Быт буржуазного общества, складывающегося в недрах абсолютистского государства, – содержание сатиры плутовского и бурлескного романа XVII–XVIII веков – уже намечен Сервантесом как тема искусства, но ее развитие составляет заслугу позднейшей литературы. Дойдя до эпизода пребывания Дон Кихота у гостеприимного дона Диэго, Сервантес ограничивается несколькими штрихами в описании поместья, заявляя, что он, «переводчик этой истории», почел за нужное опустить описание дома «и прочие мелочи»; это – «сухие перечисления», которые не имеют отношения к «главному предмету» и к тому, что составляет силу его истории, ее правдивости (II, 18). Поданные крупным планом центральные персонажи, заполняя большую часть картины, образуют главный предмет и в известной мере всю ситуацию романа Сервантеса, небо и землю национальной жизни Испании.

Художник Сервантес – не с персонажами-условиями, хотя они побеждают героя, а с безрассудным героем. Его интересует «мудрое» безумие Дон Кихота, пренебрегающего условиями, демонстрирующего удивительные возможности героической натуры, которые таились в сельском идальго Алонсо Кихаде. Эти возможности – не только сказочная смелость и невероятное упорство Дон Кихота, не только изобретательность воображения хитроумного идальго, который творит целый мир и населяет его людьми по образу своему и подобию, – об этом мы уже знаем начиная с первых эпизодов. Развитие действия строится на другом – на новых способностях, которые обнаруживаются каждый раз в образе героя и раскрывают его чуткую к злу в жизни, широкую по интересам натуру.

Но это также новые, до сих пор скрытые возможности по отношению к самому себе, способность Дон Кихота возвыситься над собственным безрассудством и перейти от простого безумия к «мудрому» безумию – переходы всегда неожиданные для окружающих и для читателя. Движение образа начинается уже в первой части, где за книжными галлюцинациями проступает более глубокое, жизненное содержание. Самый резкий переход – ко второй части романа, посвященной третьему выезду Дон Кихота, когда во всей мере обозначается смысл его рыцарской идеи.

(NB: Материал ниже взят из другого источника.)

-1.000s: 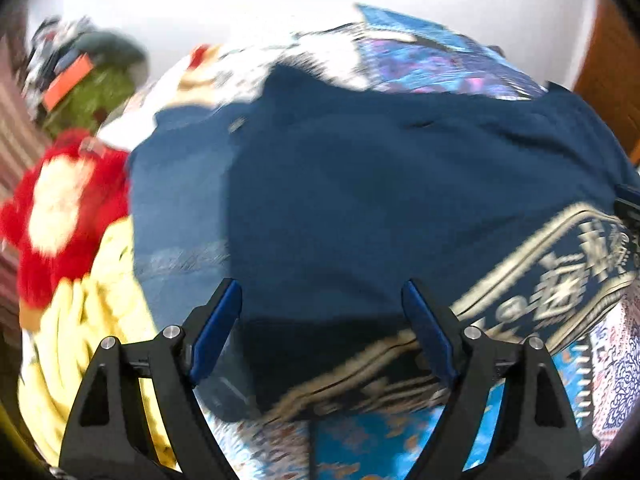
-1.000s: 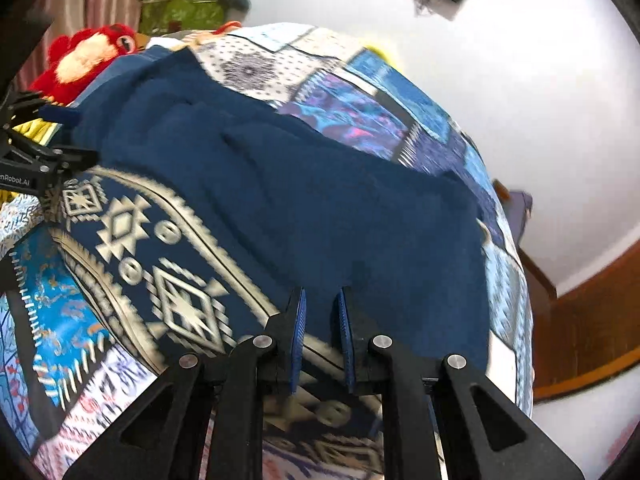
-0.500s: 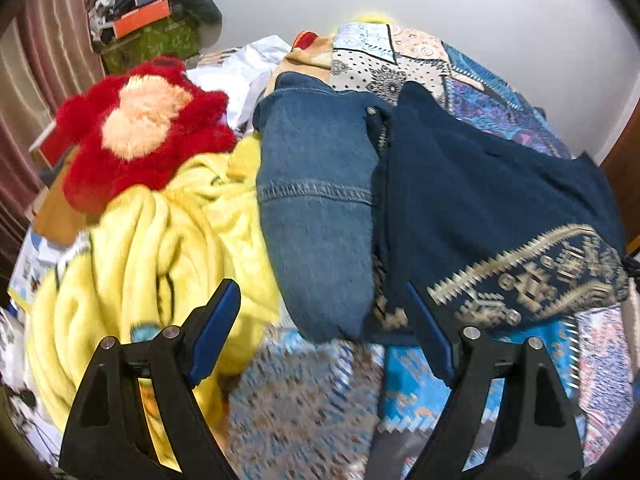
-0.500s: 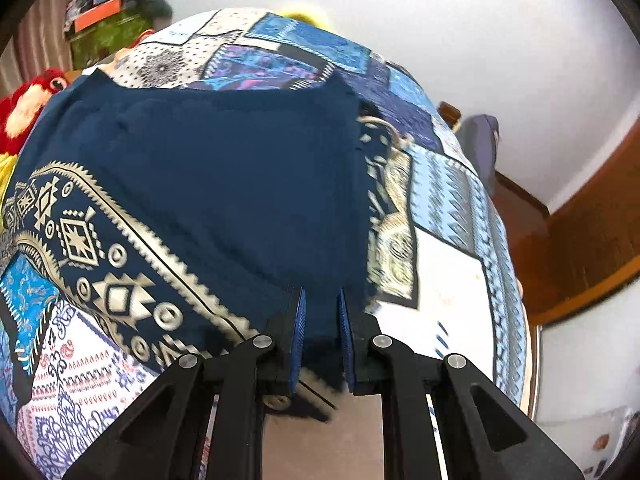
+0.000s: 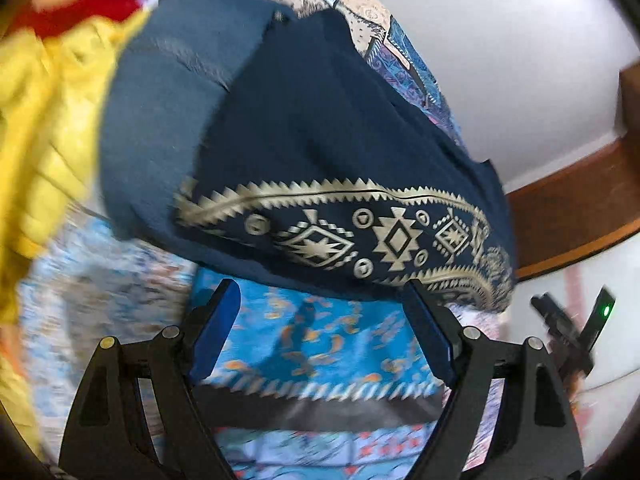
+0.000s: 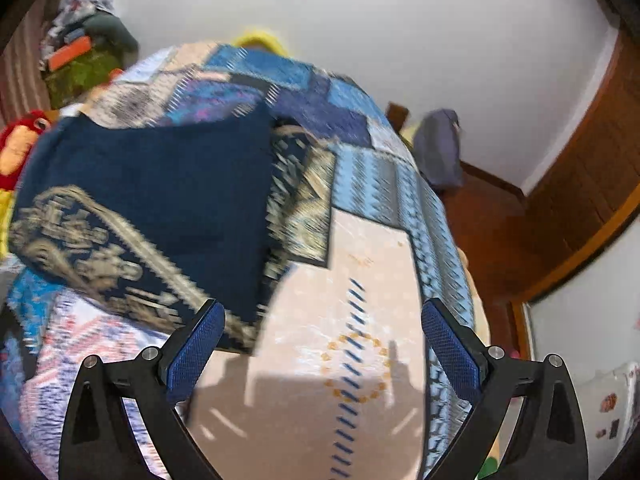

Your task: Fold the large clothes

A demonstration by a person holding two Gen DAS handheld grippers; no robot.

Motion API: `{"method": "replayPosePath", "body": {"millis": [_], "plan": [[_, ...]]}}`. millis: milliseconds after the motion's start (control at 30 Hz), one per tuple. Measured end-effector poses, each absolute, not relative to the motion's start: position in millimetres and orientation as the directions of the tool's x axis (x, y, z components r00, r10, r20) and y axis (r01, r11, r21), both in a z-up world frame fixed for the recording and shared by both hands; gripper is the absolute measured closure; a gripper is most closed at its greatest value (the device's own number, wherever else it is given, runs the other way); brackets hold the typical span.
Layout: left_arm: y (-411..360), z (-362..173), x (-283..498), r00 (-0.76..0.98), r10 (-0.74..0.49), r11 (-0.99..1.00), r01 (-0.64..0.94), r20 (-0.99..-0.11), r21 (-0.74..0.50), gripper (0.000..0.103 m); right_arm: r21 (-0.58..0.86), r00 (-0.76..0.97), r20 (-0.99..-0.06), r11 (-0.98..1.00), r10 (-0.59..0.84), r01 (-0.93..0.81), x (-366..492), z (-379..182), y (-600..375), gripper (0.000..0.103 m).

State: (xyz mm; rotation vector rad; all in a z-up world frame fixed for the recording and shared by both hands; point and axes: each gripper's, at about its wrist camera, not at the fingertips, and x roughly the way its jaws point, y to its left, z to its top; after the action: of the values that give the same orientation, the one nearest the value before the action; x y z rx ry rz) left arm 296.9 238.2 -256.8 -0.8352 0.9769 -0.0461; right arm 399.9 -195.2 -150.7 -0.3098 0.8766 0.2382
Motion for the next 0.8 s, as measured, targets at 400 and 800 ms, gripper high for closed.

Неожиданность этих переходов показывает читателю, что он слишком поспешил со своими окончательными выводами о герое, довольно поверхностно определил его пафос, слишком рано поставил его натуре предел и, подобно окружающим Дон Кихота персонажам, обманулся, заключив, что тот просто помешанный. Таков в начале второй части эпизод встречи с крестьянками из Тобосо, где Дон Кихот «обманул» ожидания и читателя и Санчо, который собирался выдать ему одну из крестьянок за Дульцинею, но герой оказался не таким простоватым. Таково в конце истории духовное исцеление Дон Кихота, когда он сам освобождается от своих иллюзий – к величайшему изумлению своих друзей, безуспешно пытающихся поддержать в нем прежние заблуждения. Критика начиная с XVII века часто находила прояснение сознания героя перед смертью «психологическим чудом». Но этот скачок отчасти подготовлен нарастающим внутренним разладом в душе Дон Кихота (особенно в последних главах), а неожиданность протрезвления завершает развитие характера, поражавшего на протяжении всего романа постоянными переходами от сумасбродства к мудрости. В этих переходах динамизм натуры, ее способность к развитию превосходит наши ожидания и вызывает характерное для искусства Ренессанса изумление перед таящимися в человеческой природе силами, перед ее высотой.

Дон Кихот – сложный психологический образ, но мы (и кажется, будто и сам автор) не видим его изнутри, хотя больше всего нас интересует его душевная жизнь. Мы неясно знаем его «предел», он раскрывается, как герой эпоса, в объективном действии, в удивительных речах и поступках, мотивированных необычным характером. Однако сам характер при этом остается в какой-то мере «в себе» (внутренний монолог новейшего романа был бы здесь невозможен). Это характер более своеобразный, чем у героя древнего эпоса, и даже причудливый. Но его «причуды» еще не случайны, не индивидуально неповторимы, как у позднейших донкихотов; личная страсть героя Сервантеса, ее содержание еще непосредственно связаны с интересами народа и поэтому более принципиальны и высоки, чем обычно у героя романа Нового времени.

Читателям «ложного» «Дон Кихота» Авельянеды, как и другим персонажам романа Сервантеса, при встрече с настоящим Дон Кихотом неясно, кто он и к какому разряду его отнести: «Они уже совсем готовы были признать его за человека здравомыслящего, как вдруг у него снова начинал заходить ум за разум, и они все не могли определить, к какому разряду скорее можно его отнести: к разряду людей здравомыслящих или помешанных» (II, 59).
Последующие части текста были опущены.